December 22, EXCEL, 5/6
DECIDED TO BREAK the habit of mostly starting with consonant pairs, opening the day with BACON. The C was green, so to fill in around it I went with more vowels, in DICEY. The E joined the C in green; the only other vowel left to try on the other side of the C would be U. Unless it were another E. I couldn’t think of a -UCE- word but I could think of FECES, and obviously I wasn’t going to stop thinking of FECES till I played it. Would Wordle even allow FECES as an answer? That was Wordle’s problem, not mine. FECES! The additional E was yellow. All the way to the front of the word with it, for EMCEE. Good word, right position, wrong letters. E blank C E blank. Time for a rarity: EXCEL. The little boxes all filled in with green. Not my most outstanding game.
December 23, AORTA, 5/6
A NICE, RESPECTABLY built opening word I’d never played was CHEAT. It got a yellow A and T. I thought about playing ALLOT, realized the T would still be in the wrong place, and, having done all the thinking I could muster, made the quick, unforced error of playing THANK instead. The H was gray, just like the H in the very same spot had been gray in the first round. The T and the A were still yellow. Playing PATSY offered no advancement: yellow T, yellow A, three other squares in gray. Even allowing for my own careless contribution, the accumulation of gray was starting to get on my nerves, as was the yellow diagonal of the A moving slowly, unsuccessfully from position to position. The bottom of the board was creeping up on me. Time to try something drastic, with QUOTA. The QU wasn’t right, but the TA turned green at last, and the O came up yellow. A different kind of perverse word structure, then—two A’s, both of them in the last place I could have found then. AORTA. My blood pressure subsided.
December 24, POISE, 3/6
OUTSIDE WAS 7 degrees; a crow perched on the roofline across the street was puffed up to the size of a raven; I played BRICK to start. The I was green. Rather than filling in consonant blends on both sides of it, with the R and the C gone, I tried just one, plus an extra vowel, with FOIST. Green O, green I, green S. P and E were still unplayed for POISE. Five green squares appeared under the three green squares under the one green square, a perfectly centered little drawing of a fir tree. Played with skill and grace.
December 25, EXTRA, 5/6
I’D ALREADY PLAYED ADORE before, and EXALT would be reckless, so the next thematic starter I could think of was STRAW, like in a stable.
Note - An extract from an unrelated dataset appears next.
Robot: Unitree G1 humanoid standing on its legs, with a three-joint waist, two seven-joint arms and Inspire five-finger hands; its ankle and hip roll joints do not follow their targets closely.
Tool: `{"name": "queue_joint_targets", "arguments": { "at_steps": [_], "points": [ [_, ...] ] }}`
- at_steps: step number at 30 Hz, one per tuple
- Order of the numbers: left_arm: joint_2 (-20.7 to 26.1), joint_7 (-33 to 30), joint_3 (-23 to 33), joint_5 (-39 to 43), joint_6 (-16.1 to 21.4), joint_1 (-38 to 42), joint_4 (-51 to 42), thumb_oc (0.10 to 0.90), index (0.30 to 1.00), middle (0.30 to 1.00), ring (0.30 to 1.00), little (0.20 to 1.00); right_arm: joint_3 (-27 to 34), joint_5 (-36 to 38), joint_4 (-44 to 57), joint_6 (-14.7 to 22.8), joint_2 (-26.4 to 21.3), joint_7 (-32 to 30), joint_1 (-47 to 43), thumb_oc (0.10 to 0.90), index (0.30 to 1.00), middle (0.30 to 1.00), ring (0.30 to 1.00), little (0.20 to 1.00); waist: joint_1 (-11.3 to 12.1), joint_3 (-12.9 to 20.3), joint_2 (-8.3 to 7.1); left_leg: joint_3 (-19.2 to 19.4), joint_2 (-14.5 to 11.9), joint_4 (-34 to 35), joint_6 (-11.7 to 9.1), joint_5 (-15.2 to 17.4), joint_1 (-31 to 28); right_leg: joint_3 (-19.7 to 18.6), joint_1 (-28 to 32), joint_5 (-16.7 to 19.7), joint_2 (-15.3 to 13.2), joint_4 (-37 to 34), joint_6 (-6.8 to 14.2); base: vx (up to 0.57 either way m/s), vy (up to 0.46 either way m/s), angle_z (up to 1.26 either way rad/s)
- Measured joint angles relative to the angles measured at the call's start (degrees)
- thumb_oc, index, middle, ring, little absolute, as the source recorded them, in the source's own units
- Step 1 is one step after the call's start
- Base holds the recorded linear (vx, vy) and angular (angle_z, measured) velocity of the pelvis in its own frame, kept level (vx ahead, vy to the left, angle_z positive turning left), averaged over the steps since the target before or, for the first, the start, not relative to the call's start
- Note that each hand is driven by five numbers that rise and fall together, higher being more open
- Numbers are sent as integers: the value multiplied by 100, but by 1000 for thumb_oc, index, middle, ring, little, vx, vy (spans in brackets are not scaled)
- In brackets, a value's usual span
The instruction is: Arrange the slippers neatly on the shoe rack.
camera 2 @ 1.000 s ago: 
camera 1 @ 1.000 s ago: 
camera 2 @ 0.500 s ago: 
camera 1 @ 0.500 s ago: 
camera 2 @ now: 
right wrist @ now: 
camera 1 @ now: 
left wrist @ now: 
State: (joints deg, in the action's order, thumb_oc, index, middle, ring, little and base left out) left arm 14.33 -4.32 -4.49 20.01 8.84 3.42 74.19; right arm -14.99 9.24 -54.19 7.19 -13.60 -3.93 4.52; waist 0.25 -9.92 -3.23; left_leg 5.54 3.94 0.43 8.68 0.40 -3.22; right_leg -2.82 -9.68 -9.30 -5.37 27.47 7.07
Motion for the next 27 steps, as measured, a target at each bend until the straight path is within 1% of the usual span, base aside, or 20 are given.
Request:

The T, R, and A were yellow, and I promptly misplayed the R in PARTY, with the other two staying yellow as well. TRADE kept the three letters yellow, and added a yellow E. The A had to be either at the beginning or the end; AFTER established that it wasn’t at the beginning. But four rounds in, the T became the game’s first green letter. T in the middle, A at the end, R most likely in between: EXTRA. If I’d played EXALT, I would have solved it in two. As was, it took a lot of additional effort.